The authors compare MiniCPM-V 2.5 with other open-source and proprietary models on OCR and text understanding benchmarks, showing that MiniCPM-Llama3-V 2.5 achieves the highest scores on OCRBench, TextVQA, and DocVQA, outperforming models like Yi-VL-34B and GPT-4V in these tasks. Results indicate that MiniCPM-V 2.5 delivers strong OCR and multimodal understanding capabilities despite its smaller size, demonstrating competitive performance across multiple benchmarks.

The authors use MiniCPM-Llama3-V 2.5 to achieve state-of-the-art performance on general multimodal benchmarks, outperforming strong open-source models and approaching or exceeding proprietary models like GPT-4V and Gemini Pro despite having significantly fewer parameters. Results show that MiniCPM-V 2.5 achieves a good balance between performance and efficiency, with strong OCR capabilities, multilingual support, and reduced hallucination rates, making it suitable for real-world applications.

The authors use an ablation study to evaluate the impact of RLAIF-V on MiniCPM-Llama3-V 2.5, showing that incorporating RLAIF-V improves performance across multiple benchmarks while reducing hallucination rates. Results indicate that the model with RLAIF-V achieves higher scores on OpenCompass, MME, MMB dev, MMMU, Math-Vista, LLaVA Bench, and Object HalBench compared to the version without RLAIF-V.

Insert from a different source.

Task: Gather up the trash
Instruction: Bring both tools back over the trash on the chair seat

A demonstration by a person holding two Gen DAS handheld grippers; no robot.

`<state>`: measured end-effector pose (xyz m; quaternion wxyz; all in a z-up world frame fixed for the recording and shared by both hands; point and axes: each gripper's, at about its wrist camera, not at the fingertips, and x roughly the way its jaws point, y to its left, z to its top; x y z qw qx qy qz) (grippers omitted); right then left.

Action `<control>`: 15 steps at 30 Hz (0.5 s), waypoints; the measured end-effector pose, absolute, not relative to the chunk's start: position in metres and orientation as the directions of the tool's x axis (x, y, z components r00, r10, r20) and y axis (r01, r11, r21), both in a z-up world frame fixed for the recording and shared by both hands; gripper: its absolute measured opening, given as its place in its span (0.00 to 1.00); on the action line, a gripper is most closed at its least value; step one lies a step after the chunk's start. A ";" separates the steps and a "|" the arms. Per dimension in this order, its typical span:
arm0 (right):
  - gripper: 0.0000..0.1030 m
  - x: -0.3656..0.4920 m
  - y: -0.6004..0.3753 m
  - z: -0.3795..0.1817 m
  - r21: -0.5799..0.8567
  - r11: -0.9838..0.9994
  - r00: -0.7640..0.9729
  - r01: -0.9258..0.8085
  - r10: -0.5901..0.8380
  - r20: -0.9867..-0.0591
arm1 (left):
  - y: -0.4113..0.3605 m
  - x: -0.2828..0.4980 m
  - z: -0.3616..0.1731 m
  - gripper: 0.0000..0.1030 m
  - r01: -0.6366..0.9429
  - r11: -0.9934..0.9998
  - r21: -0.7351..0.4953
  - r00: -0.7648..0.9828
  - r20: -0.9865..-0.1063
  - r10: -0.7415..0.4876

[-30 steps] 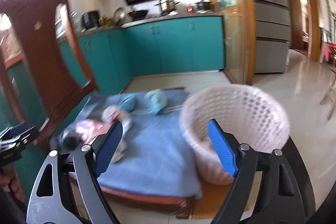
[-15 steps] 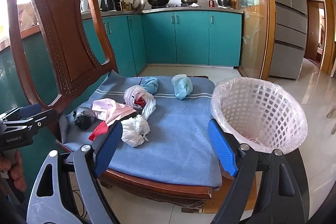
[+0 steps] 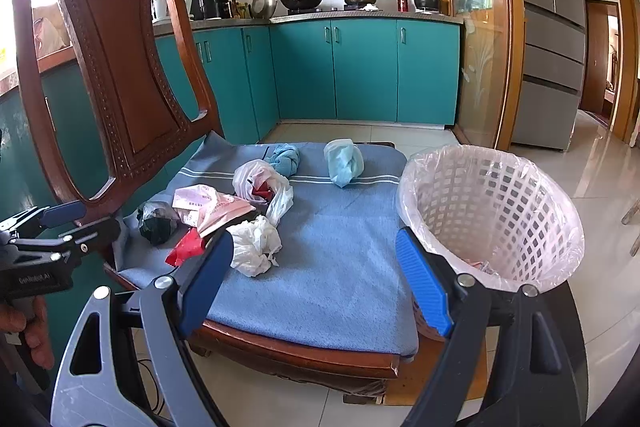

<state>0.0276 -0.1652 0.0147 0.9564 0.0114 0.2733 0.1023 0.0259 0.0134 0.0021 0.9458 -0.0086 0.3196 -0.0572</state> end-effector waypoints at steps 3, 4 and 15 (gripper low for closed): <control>0.79 0.028 -0.163 0.013 0.073 0.978 0.826 -0.195 0.204 -0.525 | 0.009 0.026 0.001 0.92 0.113 0.993 -0.043 0.787 -0.607 -0.115; 0.79 0.028 -0.163 0.012 0.070 0.978 0.825 -0.197 0.204 -0.527 | 0.009 0.025 0.001 0.92 0.114 0.992 -0.045 0.786 -0.607 -0.118; 0.79 0.040 -0.147 -0.007 0.051 0.969 0.774 -0.241 0.223 -0.592 | 0.009 0.028 -0.005 0.92 0.109 0.994 -0.033 0.769 -0.630 -0.105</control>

The authors use a series of optimization techniques to reduce the latency of MiniCPM-Llama3-V 2.5 on end-side devices, with results showing that memory usage optimization reduces image processing time from 45.2s to 31.5s, and further optimizations including compilation, configuration, and NPU acceleration progressively lower the total latency to 1.3s. Results show that the combination of these techniques enables the model to achieve efficient inference on mobile devices, with the final NPU-accelerated configuration achieving a decoding throughput of 8.2 tokens/s, surpassing typical human reading speed.